* What the exercise asks *
Among the lines of the material below, how many carry the word "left"? Only the number is wanted.
◆ ◆ ◆ ◆ ◆
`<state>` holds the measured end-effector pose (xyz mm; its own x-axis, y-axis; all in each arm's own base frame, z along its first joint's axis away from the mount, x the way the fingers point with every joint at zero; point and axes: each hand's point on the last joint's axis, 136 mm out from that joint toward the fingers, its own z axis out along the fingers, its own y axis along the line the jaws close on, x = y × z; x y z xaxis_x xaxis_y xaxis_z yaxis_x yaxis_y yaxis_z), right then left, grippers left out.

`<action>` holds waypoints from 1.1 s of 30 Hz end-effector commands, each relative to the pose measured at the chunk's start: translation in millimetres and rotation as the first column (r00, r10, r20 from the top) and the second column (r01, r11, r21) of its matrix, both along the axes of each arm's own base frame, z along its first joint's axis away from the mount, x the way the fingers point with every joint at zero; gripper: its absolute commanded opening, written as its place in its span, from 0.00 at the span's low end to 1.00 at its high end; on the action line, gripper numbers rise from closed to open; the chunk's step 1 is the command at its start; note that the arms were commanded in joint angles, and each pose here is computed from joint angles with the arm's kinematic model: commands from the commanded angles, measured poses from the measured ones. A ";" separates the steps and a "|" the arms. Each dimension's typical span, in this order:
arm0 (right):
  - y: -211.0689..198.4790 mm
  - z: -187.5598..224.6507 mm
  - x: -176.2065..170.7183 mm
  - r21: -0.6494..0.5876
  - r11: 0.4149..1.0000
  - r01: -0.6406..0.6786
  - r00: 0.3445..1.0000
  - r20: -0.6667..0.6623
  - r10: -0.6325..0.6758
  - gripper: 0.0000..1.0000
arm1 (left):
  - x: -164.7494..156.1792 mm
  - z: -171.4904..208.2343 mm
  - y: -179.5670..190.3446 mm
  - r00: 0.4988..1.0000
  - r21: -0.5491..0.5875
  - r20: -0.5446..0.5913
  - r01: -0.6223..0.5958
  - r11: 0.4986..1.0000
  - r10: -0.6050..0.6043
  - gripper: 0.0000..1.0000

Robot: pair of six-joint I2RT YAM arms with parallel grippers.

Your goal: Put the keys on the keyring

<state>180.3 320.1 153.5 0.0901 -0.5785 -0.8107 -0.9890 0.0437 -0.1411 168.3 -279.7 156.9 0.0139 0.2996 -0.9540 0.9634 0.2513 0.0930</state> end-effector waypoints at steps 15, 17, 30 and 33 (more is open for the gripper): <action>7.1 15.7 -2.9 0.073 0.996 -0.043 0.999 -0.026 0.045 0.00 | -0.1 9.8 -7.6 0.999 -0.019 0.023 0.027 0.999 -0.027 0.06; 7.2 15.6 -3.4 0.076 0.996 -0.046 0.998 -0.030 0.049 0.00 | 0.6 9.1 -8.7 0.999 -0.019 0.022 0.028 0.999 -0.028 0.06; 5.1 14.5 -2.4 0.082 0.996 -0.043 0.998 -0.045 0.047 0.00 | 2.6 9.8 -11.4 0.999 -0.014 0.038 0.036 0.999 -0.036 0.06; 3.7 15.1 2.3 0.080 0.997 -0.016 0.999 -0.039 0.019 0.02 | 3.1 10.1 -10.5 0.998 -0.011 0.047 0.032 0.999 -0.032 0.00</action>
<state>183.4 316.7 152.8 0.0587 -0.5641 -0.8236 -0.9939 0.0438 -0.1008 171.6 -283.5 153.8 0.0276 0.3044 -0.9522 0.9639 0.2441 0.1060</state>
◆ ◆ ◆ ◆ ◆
* Exercise output *
2